» Assignment
Within the entries below, please retype exactly the lines starting with the line that has "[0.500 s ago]" and going on through the line that has "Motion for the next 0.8", but not the pictures.

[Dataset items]
Content starts

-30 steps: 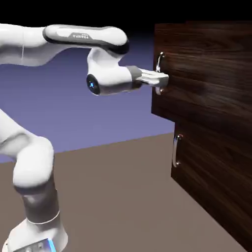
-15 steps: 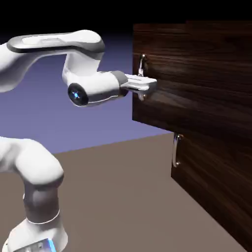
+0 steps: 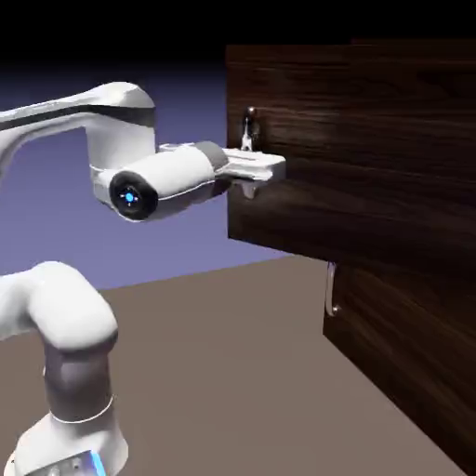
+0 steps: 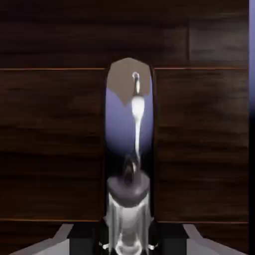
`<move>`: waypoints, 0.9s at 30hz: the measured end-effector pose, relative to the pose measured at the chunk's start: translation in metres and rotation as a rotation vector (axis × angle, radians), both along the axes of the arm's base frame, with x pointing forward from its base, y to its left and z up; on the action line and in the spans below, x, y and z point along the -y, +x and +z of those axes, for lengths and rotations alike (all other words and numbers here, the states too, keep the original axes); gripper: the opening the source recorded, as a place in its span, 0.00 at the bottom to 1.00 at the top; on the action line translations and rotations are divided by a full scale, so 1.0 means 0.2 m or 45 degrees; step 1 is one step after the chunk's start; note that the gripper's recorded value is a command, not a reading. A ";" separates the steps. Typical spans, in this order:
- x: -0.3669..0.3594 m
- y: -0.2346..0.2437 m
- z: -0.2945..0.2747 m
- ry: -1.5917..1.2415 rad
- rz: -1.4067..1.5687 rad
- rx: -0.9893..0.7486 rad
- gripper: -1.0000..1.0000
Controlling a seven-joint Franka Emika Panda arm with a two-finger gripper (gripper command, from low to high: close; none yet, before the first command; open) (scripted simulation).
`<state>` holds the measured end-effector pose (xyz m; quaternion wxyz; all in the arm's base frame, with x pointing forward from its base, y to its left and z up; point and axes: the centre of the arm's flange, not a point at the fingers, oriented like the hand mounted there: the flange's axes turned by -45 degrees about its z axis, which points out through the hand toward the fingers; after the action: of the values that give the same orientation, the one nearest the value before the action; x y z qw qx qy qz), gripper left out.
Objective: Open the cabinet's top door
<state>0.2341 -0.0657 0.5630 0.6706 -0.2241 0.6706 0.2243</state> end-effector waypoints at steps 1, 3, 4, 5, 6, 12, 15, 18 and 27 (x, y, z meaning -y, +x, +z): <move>0.03 -0.02 0.00 0.005 0.020 -0.001 0.00; 0.10 -0.07 0.00 0.003 0.061 0.000 0.00; 0.13 -0.09 0.00 0.000 0.082 0.000 0.00; 0.17 -0.11 0.00 0.001 0.102 0.000 0.00; 0.20 -0.13 0.00 0.000 0.125 0.000 0.00; 0.45 -0.26 0.00 -0.001 0.269 0.000 0.00; 0.60 -0.32 0.00 -0.001 0.352 0.000 0.00; 0.77 -0.37 0.00 0.000 0.443 0.000 0.00; 1.24 -0.46 0.00 0.000 0.690 0.000 0.00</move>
<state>0.1426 -0.3147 0.5630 0.5860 -0.3956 0.5861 0.3956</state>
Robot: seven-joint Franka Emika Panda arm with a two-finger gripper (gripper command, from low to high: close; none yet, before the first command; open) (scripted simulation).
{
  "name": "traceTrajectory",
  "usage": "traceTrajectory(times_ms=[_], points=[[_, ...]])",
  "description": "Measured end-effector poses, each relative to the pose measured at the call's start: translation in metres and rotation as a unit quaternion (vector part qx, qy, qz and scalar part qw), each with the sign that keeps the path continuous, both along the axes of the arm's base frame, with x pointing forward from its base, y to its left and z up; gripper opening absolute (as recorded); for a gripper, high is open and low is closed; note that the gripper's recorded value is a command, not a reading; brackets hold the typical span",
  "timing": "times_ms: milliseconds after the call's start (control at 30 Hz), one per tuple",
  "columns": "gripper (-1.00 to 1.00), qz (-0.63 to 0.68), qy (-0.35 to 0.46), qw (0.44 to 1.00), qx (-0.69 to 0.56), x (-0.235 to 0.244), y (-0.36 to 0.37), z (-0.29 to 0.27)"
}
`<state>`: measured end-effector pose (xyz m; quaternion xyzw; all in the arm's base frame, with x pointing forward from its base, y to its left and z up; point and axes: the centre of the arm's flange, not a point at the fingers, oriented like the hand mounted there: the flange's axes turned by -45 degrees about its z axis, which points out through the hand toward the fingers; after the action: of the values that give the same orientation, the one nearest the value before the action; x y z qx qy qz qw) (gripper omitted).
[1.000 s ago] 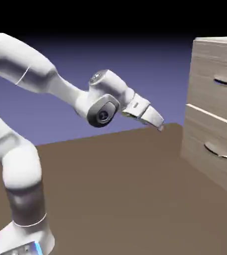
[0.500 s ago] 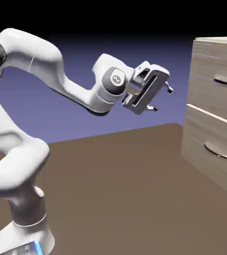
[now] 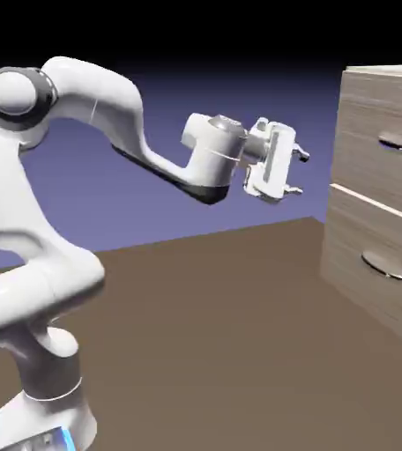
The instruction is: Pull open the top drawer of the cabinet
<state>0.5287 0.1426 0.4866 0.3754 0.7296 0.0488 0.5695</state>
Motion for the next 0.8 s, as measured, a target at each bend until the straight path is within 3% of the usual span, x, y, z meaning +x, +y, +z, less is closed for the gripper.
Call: traceTrajectory(times_ms=[367,800], points=[[1.0,0.129,0.081,0.946,-0.285,0.048,0.012,-0.042],[1.0,0.25,0.123,0.786,-0.552,0.099,0.003,-0.066]])
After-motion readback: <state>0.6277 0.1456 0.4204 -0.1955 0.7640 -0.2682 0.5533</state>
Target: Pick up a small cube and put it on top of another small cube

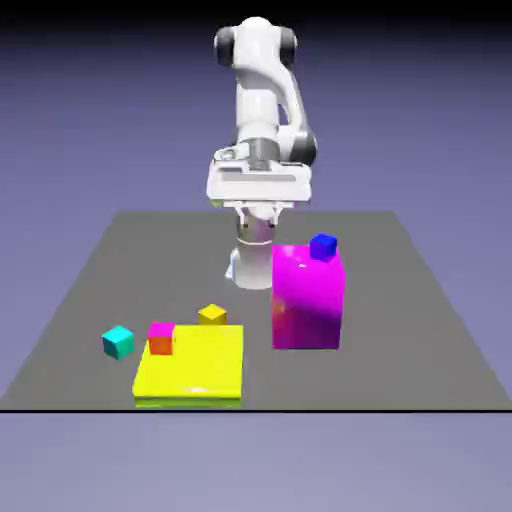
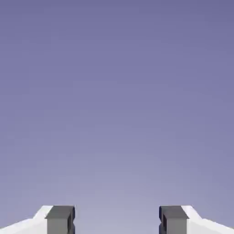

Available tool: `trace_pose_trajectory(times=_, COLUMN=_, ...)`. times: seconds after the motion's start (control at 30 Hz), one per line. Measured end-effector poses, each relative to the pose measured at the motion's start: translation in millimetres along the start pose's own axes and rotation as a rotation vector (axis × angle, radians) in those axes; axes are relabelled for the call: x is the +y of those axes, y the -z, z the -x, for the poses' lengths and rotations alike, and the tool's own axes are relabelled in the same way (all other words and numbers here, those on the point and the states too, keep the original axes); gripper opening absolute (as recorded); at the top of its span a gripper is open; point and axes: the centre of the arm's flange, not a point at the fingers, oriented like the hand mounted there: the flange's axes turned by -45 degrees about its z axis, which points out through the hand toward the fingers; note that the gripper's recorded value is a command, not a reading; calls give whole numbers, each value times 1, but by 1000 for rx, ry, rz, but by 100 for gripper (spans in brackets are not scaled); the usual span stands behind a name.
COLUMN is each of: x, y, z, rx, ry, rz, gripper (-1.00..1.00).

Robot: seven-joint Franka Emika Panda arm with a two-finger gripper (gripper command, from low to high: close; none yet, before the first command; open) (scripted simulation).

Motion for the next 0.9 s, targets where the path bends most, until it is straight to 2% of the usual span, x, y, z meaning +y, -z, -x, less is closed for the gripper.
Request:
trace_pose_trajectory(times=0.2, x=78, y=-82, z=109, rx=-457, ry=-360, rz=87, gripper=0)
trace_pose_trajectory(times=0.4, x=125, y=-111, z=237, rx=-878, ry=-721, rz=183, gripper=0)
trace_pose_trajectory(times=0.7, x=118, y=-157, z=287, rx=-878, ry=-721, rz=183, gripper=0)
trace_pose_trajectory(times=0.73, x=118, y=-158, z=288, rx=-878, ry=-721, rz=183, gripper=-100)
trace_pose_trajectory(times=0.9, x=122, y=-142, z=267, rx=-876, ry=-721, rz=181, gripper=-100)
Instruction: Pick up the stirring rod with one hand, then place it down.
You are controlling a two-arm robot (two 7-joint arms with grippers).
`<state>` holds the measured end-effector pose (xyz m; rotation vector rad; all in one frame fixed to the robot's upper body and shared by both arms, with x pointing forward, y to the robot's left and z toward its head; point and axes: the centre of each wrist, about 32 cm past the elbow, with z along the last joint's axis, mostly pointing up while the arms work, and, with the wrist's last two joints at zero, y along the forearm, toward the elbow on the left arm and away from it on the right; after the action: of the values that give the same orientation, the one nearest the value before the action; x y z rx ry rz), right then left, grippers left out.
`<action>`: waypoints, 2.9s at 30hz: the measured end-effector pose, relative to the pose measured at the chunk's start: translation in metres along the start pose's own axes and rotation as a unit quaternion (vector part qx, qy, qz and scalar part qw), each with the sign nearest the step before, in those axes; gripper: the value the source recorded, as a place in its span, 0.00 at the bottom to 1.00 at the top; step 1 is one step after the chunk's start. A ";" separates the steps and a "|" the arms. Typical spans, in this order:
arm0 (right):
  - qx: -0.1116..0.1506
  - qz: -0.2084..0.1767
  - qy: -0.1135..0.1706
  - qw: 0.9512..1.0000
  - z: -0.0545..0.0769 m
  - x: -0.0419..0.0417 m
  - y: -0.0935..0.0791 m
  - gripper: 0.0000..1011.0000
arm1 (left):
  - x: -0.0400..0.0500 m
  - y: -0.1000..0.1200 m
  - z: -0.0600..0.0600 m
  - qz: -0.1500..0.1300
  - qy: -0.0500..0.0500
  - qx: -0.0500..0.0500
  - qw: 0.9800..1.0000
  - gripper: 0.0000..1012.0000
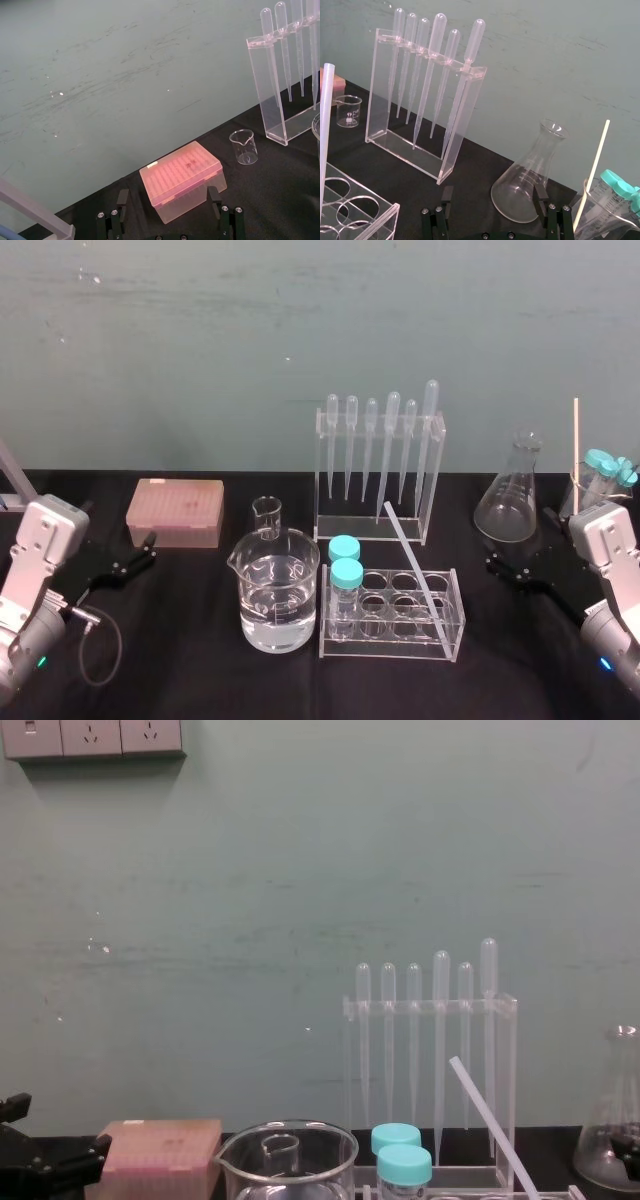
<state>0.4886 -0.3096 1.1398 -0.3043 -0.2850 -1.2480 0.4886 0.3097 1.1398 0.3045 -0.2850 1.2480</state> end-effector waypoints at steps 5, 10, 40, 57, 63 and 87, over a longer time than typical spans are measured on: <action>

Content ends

» Result of the exercise
[0.500 s ago] 
[now] 
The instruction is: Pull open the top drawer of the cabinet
<state>0.5287 0.1426 0.4866 0.3754 0.7296 0.0488 0.5695</state>
Motion for the next 0.8 s, as measured, a target at each bend until the straight path is within 3% of the usual span, x, y, z meaning +x, +y, +z, less is closed for the gripper.

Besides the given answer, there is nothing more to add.